**Given information:**

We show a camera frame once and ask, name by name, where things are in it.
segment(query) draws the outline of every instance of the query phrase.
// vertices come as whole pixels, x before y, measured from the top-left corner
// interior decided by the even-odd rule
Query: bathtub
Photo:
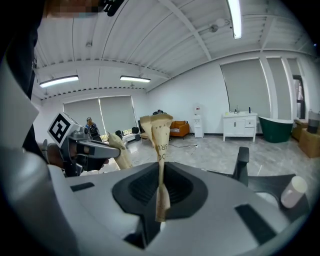
[[[272,119],[259,116],[263,137],[267,142],[280,143],[289,140],[293,120]]]

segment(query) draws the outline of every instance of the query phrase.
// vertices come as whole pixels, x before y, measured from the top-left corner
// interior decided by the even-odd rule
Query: marble floor
[[[320,158],[308,158],[294,139],[284,143],[269,143],[257,136],[255,142],[248,138],[226,138],[223,142],[222,136],[195,138],[189,135],[185,139],[173,138],[169,144],[166,161],[227,174],[234,171],[239,147],[248,147],[250,158],[247,169],[250,176],[296,174],[308,184],[306,195],[311,205],[318,197]],[[128,151],[134,166],[157,161],[156,151],[148,140],[143,143],[141,140],[130,142]],[[109,164],[99,172],[84,172],[83,175],[117,170],[117,164],[110,159]]]

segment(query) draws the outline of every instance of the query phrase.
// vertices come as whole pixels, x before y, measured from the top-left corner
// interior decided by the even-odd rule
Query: roller shade
[[[287,60],[288,60],[292,75],[301,75],[297,59],[288,58]]]
[[[87,118],[91,118],[98,127],[100,135],[105,134],[98,98],[64,104],[64,112],[82,126],[87,124]]]
[[[287,75],[281,58],[268,58],[272,72],[276,98],[278,102],[278,119],[291,120],[291,99]]]
[[[233,62],[221,66],[229,98],[230,111],[258,113],[270,117],[270,100],[265,74],[259,59]]]
[[[100,98],[100,106],[107,132],[115,133],[137,126],[131,96]]]

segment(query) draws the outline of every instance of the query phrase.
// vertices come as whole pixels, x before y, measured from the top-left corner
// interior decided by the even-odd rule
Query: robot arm
[[[120,155],[118,148],[103,142],[91,140],[89,131],[64,112],[59,113],[51,123],[48,133],[60,148],[65,174],[79,176],[83,171],[100,169],[106,159]],[[70,155],[70,148],[76,144],[77,155]]]

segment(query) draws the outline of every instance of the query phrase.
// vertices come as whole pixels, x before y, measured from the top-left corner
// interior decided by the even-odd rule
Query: ceiling
[[[275,0],[240,0],[242,38],[230,24],[227,0],[125,0],[113,17],[44,19],[35,47],[33,96],[45,100],[104,88],[149,91],[212,60],[249,51],[312,53],[313,43],[294,15]],[[79,81],[41,88],[39,83],[78,75]],[[142,76],[150,83],[121,81]]]

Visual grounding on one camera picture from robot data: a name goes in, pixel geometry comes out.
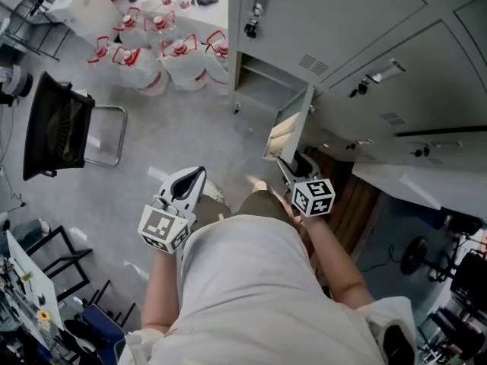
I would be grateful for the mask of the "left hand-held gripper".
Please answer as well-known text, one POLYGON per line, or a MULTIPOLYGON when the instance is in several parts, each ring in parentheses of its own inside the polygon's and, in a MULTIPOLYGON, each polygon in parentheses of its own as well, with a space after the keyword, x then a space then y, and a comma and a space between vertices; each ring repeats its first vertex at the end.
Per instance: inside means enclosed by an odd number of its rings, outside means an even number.
POLYGON ((159 195, 146 205, 138 225, 138 234, 149 246, 174 254, 192 233, 193 213, 206 182, 204 167, 189 167, 169 175, 159 195))

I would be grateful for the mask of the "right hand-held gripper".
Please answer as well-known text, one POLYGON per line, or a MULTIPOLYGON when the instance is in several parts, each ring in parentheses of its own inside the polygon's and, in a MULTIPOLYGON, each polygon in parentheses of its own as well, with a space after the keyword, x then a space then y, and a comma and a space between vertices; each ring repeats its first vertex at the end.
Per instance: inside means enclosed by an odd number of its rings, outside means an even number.
POLYGON ((291 164, 280 157, 276 162, 291 193, 294 216, 316 217, 331 212, 336 193, 313 158, 295 151, 291 164))

**Exercise description:** All of the records must come back exactly as they stand, minus every picture.

**Your solution:**
We show a camera frame once and ask, name by name, where things are in it.
segment(query) draws the outline of every instance of the query phrase.
// vertices come as whole pixels, x before y, measured from the top-left corner
// interior decided by the even-odd rule
Query: bathtub
Photo:
[[[272,119],[259,116],[263,137],[267,142],[280,143],[289,140],[293,120]]]

segment(query) draws the outline of every instance of the query phrase.
// vertices come as whole pixels, x before y, measured from the top-left corner
// interior decided by the even-odd rule
Query: marble floor
[[[320,158],[308,158],[294,139],[284,143],[269,143],[257,136],[255,142],[248,138],[226,138],[223,142],[222,136],[195,138],[189,135],[185,139],[173,138],[169,144],[166,161],[227,174],[234,171],[239,147],[248,147],[250,158],[247,169],[250,176],[296,174],[308,184],[306,195],[311,205],[318,197]],[[128,151],[134,166],[157,161],[156,151],[148,140],[143,143],[141,140],[130,142]],[[109,164],[99,172],[84,172],[83,175],[117,170],[117,164],[110,159]]]

segment(query) draws the outline of every instance of the query phrase.
// vertices come as whole pixels, x before y, measured from the top-left corner
// interior decided by the even-odd rule
Query: roller shade
[[[287,60],[288,60],[292,75],[301,75],[297,59],[288,58]]]
[[[87,118],[91,118],[98,127],[100,135],[105,134],[98,98],[64,104],[64,112],[82,126],[87,124]]]
[[[287,75],[281,58],[268,58],[272,72],[276,98],[278,102],[278,119],[291,120],[291,99]]]
[[[233,62],[221,66],[229,98],[230,111],[258,113],[270,117],[270,100],[265,74],[259,59]]]
[[[100,98],[100,106],[107,132],[115,133],[137,126],[131,96]]]

segment(query) draws the outline of every instance of the query phrase.
// vertices come as whole pixels, x before y, measured from the top-left corner
// interior decided by the even-odd rule
Query: robot arm
[[[120,155],[118,148],[103,142],[91,140],[89,131],[64,112],[59,113],[51,123],[48,133],[60,148],[65,174],[79,176],[83,171],[100,169],[106,159]],[[70,155],[70,148],[76,144],[77,155]]]

segment(query) draws the outline of every instance of the query phrase.
// vertices come as whole pixels, x before y, measured from the top-left corner
// interior decided by the even-odd rule
Query: ceiling
[[[275,0],[240,0],[242,38],[230,24],[227,0],[125,0],[113,17],[44,19],[35,47],[33,96],[45,100],[104,88],[149,91],[212,60],[249,51],[312,53],[313,43],[294,15]],[[79,81],[41,88],[39,83],[78,75]],[[142,76],[150,83],[121,81]]]

Visual grounding on one camera picture from robot data: a name goes in, pixel geometry comes out.
I would be grateful for the mask of the "left hand-held gripper".
Please answer as well-known text, one POLYGON per line, or a MULTIPOLYGON when the instance is in several parts, each ring in parentheses of its own inside the polygon's and, in a MULTIPOLYGON, each polygon in parentheses of its own as well, with a space after the keyword, x then a space then y, and a comma and a space between vertices; each ring repeats its first vertex at the end.
Per instance: inside means enclosed by an odd number of its rings, outside means an even number.
POLYGON ((159 195, 146 205, 138 225, 138 234, 149 246, 174 254, 192 233, 193 213, 206 182, 204 167, 189 167, 169 175, 159 195))

I would be grateful for the mask of the "right hand-held gripper".
Please answer as well-known text, one POLYGON per line, or a MULTIPOLYGON when the instance is in several parts, each ring in parentheses of its own inside the polygon's and, in a MULTIPOLYGON, each polygon in parentheses of its own as well, with a space after the keyword, x then a space then y, and a comma and a space between vertices; each ring repeats its first vertex at the end.
Per instance: inside means enclosed by an odd number of its rings, outside means an even number.
POLYGON ((291 164, 280 157, 276 162, 291 193, 294 216, 316 217, 331 212, 336 193, 313 158, 295 151, 291 164))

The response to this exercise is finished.